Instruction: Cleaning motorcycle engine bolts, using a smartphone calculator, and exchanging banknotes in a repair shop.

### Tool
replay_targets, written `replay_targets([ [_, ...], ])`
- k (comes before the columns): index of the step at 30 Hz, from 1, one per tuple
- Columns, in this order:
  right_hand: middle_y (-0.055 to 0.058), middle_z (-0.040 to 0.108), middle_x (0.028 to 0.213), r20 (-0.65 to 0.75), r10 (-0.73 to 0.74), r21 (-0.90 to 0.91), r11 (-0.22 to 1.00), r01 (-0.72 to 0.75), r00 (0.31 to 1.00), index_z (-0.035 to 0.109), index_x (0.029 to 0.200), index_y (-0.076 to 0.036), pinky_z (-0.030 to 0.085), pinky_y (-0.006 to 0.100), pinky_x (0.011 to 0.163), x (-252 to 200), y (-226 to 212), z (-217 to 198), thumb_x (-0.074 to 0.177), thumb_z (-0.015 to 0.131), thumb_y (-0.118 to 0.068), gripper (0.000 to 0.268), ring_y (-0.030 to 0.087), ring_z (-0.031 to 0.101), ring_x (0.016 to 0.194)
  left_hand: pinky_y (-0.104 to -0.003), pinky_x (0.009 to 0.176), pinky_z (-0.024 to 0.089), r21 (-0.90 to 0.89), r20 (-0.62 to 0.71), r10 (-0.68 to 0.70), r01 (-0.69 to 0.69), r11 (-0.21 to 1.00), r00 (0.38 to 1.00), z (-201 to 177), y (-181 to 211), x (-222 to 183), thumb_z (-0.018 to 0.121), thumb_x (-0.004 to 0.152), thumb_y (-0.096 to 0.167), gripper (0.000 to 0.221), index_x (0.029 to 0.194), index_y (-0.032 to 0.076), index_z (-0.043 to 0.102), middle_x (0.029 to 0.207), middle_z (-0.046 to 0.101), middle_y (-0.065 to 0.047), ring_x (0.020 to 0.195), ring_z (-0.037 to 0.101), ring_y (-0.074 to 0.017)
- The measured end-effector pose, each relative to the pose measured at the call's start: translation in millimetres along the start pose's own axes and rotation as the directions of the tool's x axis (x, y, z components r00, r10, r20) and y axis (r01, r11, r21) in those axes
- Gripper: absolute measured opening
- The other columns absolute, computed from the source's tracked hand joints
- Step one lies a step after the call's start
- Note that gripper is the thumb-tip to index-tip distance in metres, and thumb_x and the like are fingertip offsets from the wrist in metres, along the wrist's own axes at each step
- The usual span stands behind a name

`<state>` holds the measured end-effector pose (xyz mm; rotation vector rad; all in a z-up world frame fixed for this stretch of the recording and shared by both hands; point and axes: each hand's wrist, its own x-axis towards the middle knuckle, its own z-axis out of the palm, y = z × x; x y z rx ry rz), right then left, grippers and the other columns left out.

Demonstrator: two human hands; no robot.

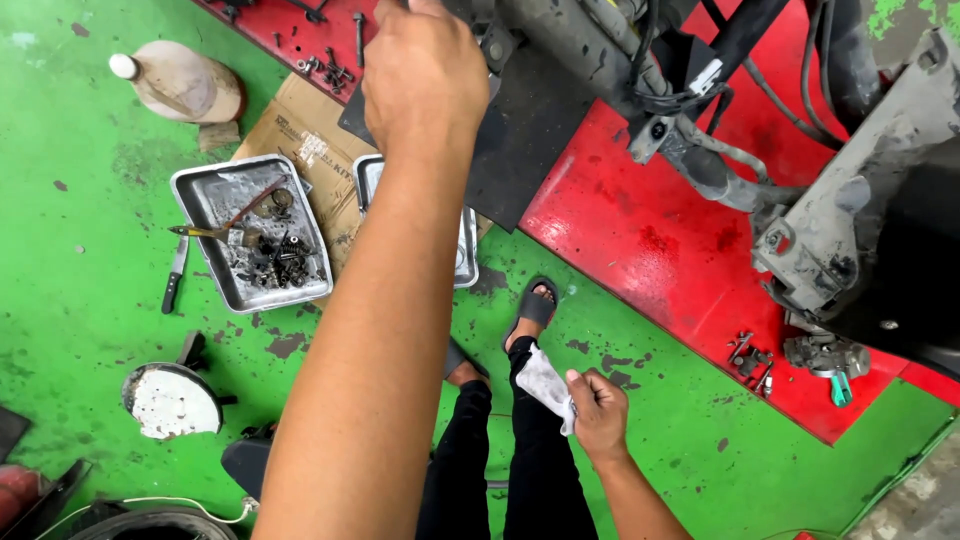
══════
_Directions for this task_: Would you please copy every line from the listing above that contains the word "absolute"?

_Answer space_:
- Gripper: absolute measured opening
- The other columns absolute, computed from the source's tracked hand joints

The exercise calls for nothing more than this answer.